* Aim of the task
Starting at the line that has "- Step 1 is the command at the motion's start" and stopping after the line that has "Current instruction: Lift", reproduce the listing below exactly; omit everything else.

* Data records
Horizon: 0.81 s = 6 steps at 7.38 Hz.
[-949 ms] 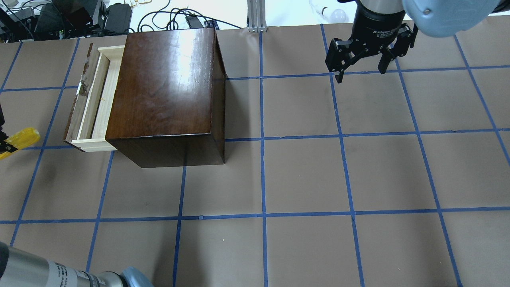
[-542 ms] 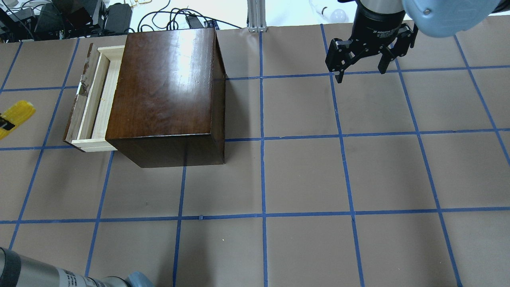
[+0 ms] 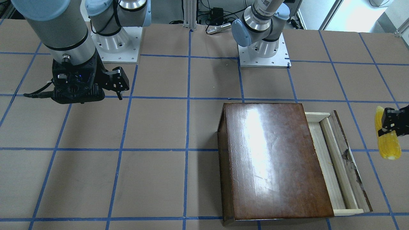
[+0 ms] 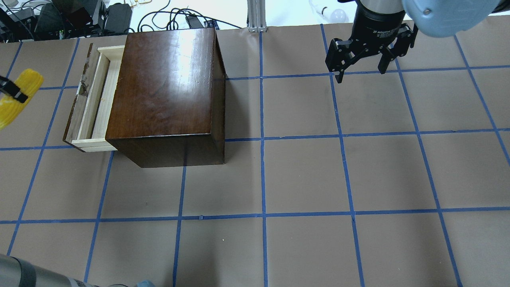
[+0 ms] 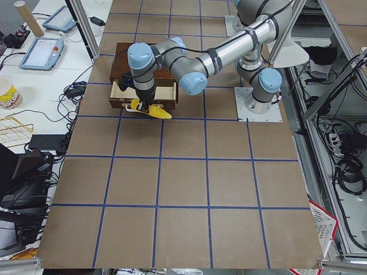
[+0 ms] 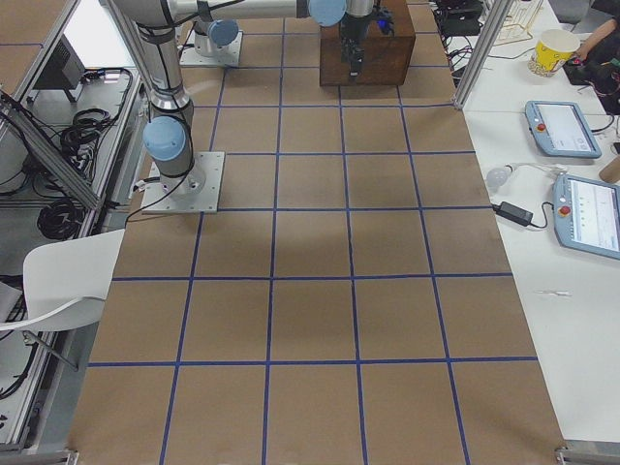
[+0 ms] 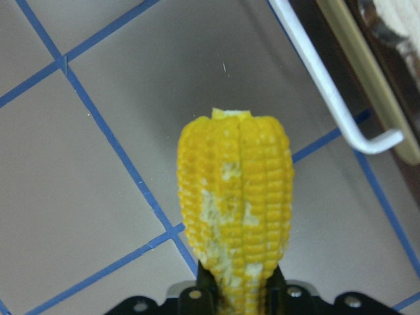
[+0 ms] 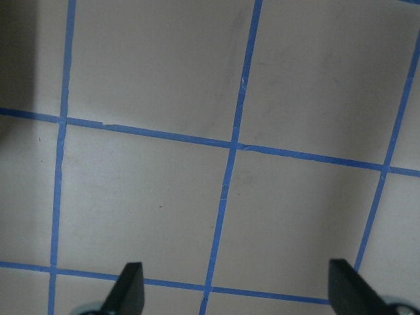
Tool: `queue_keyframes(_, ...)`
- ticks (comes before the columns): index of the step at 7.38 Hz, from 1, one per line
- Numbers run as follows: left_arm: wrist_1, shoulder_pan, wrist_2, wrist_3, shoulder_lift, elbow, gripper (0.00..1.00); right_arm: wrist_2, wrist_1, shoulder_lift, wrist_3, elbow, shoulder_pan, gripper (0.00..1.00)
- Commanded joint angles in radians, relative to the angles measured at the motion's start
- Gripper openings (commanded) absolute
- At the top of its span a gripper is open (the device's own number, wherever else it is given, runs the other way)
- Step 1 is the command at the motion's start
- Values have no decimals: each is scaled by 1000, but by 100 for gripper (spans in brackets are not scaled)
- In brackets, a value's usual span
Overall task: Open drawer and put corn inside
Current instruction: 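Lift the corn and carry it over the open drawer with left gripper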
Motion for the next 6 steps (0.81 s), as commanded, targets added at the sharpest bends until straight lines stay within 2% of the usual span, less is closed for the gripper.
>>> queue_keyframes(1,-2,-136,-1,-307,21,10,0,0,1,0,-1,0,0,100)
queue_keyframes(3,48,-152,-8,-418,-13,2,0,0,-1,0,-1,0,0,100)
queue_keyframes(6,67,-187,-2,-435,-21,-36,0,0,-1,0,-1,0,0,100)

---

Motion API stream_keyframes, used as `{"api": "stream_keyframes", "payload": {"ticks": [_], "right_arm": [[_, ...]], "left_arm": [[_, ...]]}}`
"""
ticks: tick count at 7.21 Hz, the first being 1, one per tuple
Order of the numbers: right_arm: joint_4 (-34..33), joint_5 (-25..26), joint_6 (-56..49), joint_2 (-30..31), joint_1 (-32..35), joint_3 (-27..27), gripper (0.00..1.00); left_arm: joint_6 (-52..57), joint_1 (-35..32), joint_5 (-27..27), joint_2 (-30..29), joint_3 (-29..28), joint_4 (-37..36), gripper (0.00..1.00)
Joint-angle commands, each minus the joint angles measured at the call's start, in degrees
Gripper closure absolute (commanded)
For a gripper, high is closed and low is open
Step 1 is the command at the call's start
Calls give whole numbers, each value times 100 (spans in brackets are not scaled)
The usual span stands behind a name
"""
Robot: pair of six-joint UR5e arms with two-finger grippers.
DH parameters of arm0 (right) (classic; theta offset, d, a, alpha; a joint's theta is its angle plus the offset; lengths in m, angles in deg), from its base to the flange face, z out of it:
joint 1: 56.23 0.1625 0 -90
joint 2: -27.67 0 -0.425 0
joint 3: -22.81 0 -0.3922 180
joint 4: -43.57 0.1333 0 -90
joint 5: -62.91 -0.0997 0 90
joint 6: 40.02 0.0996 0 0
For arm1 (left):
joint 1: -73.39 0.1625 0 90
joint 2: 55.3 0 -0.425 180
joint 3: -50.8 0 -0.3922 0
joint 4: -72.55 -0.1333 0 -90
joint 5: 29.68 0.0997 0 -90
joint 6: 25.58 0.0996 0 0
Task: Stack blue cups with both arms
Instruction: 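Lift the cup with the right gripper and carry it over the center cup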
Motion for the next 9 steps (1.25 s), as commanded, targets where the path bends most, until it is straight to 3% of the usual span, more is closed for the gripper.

* Output of the task
- Step 1 is the command at the motion's start
- Values have no decimals: each is scaled by 1000, but by 100 for gripper (spans in brackets are not scaled)
- In brackets, a value's usual span
Overall task: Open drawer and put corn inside
Current instruction: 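Lift the corn and carry it over the open drawer with left gripper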

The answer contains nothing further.